Atatürks Erben. Die Türkei im Aufbruch (Ausgabe IV/2008)


Letztens bin ich in Moskau über eine Veränderung der dortigen Mentalität gestolpert: Die für ihre Grimmigkeit bekannten wie bewunderten Russen grüßen. In Geschäften, in Hotels, manchmal sogar auf der Straße. Die Polizisten, die uns immer völlig grundlos angehalten haben, um ihre unstillbare Sehnsucht nach Korruption zum Ausdruck zu bringen, grüßten uns plötzlich ausgiebig und wünschten einen guten Tag, bevor sie nach Geld und Ausweisen verlangten.
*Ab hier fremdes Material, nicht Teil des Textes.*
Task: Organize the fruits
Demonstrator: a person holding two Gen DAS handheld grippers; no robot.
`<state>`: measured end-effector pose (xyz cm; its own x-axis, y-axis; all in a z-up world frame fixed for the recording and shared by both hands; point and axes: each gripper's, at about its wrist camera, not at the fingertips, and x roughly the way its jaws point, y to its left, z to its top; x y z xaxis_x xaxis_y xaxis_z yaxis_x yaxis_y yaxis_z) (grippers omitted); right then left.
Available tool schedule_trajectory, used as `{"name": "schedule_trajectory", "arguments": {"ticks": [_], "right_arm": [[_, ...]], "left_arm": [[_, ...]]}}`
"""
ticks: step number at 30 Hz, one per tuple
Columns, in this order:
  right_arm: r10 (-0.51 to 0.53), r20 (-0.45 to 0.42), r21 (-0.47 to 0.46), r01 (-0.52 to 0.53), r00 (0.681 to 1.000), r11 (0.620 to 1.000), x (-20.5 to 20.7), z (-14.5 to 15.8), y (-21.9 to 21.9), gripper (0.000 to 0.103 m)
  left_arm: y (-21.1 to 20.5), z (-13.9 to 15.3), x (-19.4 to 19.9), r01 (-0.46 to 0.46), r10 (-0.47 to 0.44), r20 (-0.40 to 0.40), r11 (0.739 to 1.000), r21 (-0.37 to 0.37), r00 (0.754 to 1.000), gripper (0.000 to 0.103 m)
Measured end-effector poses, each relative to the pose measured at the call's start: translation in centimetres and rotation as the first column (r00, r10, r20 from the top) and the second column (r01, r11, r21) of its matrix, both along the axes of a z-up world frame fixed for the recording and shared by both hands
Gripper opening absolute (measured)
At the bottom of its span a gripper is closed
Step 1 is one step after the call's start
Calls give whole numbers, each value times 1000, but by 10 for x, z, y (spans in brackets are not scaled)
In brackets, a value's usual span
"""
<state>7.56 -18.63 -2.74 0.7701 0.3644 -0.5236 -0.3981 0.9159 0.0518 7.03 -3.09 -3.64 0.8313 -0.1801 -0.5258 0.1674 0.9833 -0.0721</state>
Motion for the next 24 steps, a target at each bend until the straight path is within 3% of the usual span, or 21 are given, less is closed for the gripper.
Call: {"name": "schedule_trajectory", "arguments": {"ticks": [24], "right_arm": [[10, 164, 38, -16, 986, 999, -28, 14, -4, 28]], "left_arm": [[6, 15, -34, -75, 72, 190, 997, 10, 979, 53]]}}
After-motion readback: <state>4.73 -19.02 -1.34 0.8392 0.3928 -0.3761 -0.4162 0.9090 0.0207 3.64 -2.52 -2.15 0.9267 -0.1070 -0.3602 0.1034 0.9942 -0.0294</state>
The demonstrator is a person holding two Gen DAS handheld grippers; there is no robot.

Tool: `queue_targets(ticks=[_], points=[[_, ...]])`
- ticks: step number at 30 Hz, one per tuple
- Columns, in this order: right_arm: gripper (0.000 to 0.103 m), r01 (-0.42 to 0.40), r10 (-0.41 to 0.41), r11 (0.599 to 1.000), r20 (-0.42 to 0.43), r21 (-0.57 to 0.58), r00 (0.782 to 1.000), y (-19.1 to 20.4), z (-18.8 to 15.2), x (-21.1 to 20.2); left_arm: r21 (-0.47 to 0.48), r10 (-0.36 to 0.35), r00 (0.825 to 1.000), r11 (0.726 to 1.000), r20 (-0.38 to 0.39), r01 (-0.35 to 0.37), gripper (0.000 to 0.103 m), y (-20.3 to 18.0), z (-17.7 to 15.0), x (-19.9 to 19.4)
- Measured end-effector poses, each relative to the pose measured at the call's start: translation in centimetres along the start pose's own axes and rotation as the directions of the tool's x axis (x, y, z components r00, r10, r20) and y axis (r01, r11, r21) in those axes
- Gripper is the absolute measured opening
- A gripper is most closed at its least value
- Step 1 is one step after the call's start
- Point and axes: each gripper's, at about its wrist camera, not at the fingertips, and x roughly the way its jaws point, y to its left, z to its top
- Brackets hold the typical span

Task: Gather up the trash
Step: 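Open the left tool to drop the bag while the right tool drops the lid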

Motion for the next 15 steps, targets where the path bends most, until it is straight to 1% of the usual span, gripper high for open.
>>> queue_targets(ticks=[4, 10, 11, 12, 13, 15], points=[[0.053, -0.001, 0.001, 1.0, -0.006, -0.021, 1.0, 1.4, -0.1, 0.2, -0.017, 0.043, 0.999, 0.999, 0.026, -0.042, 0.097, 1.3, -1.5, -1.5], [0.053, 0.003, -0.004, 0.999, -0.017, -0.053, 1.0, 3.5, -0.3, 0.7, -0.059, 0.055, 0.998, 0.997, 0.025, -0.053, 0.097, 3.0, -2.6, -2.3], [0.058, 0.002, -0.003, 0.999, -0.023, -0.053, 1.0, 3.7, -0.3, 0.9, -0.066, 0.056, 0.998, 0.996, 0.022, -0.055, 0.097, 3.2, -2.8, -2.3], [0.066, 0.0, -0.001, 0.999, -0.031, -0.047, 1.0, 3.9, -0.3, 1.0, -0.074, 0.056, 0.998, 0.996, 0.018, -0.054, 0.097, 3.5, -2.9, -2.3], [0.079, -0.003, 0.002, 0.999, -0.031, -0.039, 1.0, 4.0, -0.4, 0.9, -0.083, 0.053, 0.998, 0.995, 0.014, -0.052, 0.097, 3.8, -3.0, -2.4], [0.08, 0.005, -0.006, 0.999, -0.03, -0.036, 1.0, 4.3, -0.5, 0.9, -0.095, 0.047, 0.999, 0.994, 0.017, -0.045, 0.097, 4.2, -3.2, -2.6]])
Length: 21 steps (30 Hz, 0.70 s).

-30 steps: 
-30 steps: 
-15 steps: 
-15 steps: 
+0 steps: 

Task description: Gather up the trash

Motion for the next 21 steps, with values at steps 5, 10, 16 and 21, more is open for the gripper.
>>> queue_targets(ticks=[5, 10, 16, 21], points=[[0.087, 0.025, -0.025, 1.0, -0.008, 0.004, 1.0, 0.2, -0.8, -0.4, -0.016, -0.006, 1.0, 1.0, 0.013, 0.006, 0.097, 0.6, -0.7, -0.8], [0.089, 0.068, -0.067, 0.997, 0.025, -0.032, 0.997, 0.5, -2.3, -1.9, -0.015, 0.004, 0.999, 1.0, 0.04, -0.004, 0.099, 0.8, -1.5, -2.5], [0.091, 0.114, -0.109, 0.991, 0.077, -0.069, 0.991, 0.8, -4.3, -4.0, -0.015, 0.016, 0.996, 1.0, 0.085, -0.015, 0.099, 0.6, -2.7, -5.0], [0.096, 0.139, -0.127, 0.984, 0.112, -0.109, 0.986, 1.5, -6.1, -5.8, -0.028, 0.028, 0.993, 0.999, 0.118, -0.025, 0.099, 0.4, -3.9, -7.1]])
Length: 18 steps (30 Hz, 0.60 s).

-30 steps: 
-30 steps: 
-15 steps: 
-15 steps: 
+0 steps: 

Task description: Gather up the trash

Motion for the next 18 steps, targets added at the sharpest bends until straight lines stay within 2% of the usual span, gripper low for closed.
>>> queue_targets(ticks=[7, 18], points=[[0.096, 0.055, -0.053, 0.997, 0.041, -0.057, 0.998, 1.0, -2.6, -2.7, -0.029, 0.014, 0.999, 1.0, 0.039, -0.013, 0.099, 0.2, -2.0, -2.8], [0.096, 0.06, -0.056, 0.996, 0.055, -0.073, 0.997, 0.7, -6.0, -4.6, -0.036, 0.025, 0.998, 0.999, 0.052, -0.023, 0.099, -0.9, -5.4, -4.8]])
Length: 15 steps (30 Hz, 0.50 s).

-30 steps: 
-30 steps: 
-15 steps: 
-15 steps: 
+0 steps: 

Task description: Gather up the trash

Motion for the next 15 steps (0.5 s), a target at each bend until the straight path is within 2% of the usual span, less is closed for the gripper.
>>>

Der Grund ist, dass Sachbücher aus Amerika, die Glück und Erfolg versprechen, in Russland derzeit der Renner sind. Genau wie die Amerikaner neigen die Russen zu einfachen Lösungen und glauben ebenso naiv, alles auf der Welt sei nur eine Frage der inneren Einstellung. Bücher wie „Die Formel des Erfolgs“, „Richtig atmen – länger leben“ und der Bestseller „Das Geheimnis meines Aufstiegs“ von einem Kerl namens Carnegie suggerieren, alle Probleme seien mit einem Dauergrinsen zu lösen. Die Russen glauben an diesen Schwachsinn, weil sie an das gedruckte Wort glauben. So wie sie früher an die sozialistischen Schriften geglaubt haben, halten sie nun die kapitalistischen für wahr – auch wenn das Lächeln noch nicht allen leichtfällt. „Mir hat Carnegie sehr geholfen, ich lache und bin froh. Ich bin ein ganz anderer Mensch!“, schwärmte eine Blondine im Eiscafé gegenüber ihrer grimmigen Freundin. „Und mir hat der verdammte Scheiß-Carnegie gar nicht geholfen, so ein Mist“, erwiderte die Freundin und schlug mit der Handkante auf den Tisch.